Do you believe everything you read?
Can you verify everything you know?
How much of what you know is wrong?
People believe what they want to believe, and they always think they’ve right. Would you even know when you’re wrong? Does it matter, or would you really like to know the truth?
The reason I ask these question is because we’re in the middle of a war on science. Like the rulers in Nineteen Eighty-Four, there are people who want you to believe what they want to believe and they know what they believe isn’t scientific, so their battle plan is to confuse people by attacking science and making it very hard to know what’s true and what’s not true. Like those rulers in that famous dystopian novel, they’re willing to rewrite history and invent newspeak to fool people into believing their version of the truth.
Why trust what I have to say is the truth? Well, you shouldn’t. Never trust anyone. The important thing is to learn how to verify facts for yourself. It’s also important to learn how information is presented to you. It’s very easy to be persuaded. People are quick to believe anything. It’s surprisingly easy to convince people to believe false information. It’s devilishly hard to be logical. People aren’t rational, even though we believe we are. We’re geniuses at self-delusion. Don’t trust yourself either.
Absolute truth is elusive in this reality. We don’t live in a black and white world, but one with infinite shades of gray. One of the biggest misconceptions about science is its knowledge is one hundred percent certain. We know with absolute certainty that the Earth orbits the Sun. Our knowledge of celestial mechanics is good enough that we can launch a satellite to Saturn and years later and billions of miles traveled, we’ll hit our target perfectly. This is while the Earth, the satellite and Saturn all move independently tens of thousands of miles an hour in different directions, and the gravity of all the bodies in the solar system come into play. This is fantastic knowledge that correlates to many decimal places.
Science is far less sure about the causes of breast cancer or global warming, but scientists know far more about those topics than you think. The trick is, if you are worried about getting cancer or impending global warming, is to understand just how much they do know. Evolution is closer to the fact of the Earth orbiting the Sun than the causes of global warming, and what we know about global warming is massive, but millions of people are fooled otherwise.

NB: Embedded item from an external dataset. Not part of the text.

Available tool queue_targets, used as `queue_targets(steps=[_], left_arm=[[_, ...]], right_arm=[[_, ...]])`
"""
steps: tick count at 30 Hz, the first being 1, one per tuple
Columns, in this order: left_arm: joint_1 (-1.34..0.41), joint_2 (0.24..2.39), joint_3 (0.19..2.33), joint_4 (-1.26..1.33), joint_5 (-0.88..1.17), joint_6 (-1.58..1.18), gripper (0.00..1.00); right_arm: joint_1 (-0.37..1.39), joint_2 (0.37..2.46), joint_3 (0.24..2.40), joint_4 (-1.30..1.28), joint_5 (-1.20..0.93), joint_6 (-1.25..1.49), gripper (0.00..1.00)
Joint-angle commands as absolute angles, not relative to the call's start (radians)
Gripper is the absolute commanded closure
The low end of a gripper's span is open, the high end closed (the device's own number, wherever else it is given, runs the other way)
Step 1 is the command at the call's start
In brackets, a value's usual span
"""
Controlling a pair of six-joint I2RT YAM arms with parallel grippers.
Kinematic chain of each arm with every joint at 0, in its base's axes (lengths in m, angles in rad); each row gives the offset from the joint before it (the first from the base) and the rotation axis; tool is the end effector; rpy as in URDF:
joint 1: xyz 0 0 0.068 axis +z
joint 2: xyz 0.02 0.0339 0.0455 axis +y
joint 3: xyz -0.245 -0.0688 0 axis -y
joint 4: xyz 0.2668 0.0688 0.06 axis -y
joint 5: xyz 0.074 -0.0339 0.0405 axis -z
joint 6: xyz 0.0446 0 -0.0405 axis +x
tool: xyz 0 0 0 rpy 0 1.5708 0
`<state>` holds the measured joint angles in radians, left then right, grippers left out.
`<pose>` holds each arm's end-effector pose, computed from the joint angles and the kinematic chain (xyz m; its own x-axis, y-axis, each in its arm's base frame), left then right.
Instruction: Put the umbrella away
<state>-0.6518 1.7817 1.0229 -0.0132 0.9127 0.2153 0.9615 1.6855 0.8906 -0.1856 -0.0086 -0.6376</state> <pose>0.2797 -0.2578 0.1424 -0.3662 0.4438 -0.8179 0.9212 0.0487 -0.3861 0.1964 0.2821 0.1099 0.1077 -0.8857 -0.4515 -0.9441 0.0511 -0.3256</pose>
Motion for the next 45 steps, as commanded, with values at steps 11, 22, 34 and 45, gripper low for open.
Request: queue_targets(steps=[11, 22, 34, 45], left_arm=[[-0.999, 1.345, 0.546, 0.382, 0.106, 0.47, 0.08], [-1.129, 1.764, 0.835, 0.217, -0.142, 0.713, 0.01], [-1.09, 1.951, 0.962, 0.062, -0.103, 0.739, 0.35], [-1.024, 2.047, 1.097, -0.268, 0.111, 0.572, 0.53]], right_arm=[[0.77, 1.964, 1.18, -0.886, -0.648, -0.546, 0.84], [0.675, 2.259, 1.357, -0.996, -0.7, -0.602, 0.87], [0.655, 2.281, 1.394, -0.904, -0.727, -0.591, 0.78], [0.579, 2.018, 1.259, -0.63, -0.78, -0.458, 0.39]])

Now I can’t prove that in this essay. It would take more words than I have time to write. What you need to learn is how to examine news about science, and to do that I highly recommend reading Merchants of Doubt by Naomi Oreskes and Erik M. Conway. Oreskes and Conway examine several public scientific debates that have occurred since the 1940s and they show how science works and doesn’t work, as well as how anti-science forces are corrupting science in the United States.
After World War II scientists began to tell people that smoking cigarettes was not safe. Now the tobacco industry didn’t want people believing that, even though their own scientists told them it was true. When the tobacco industry realized they couldn’t refute the actual science, they discovered they could confuse the public by attacking science in general and sowing doubt. Oreskes and Convey show a history of how big businesses have refined these techniques to fight one scientific discovery after another that threatened livelihood. And they use the public as their dupes.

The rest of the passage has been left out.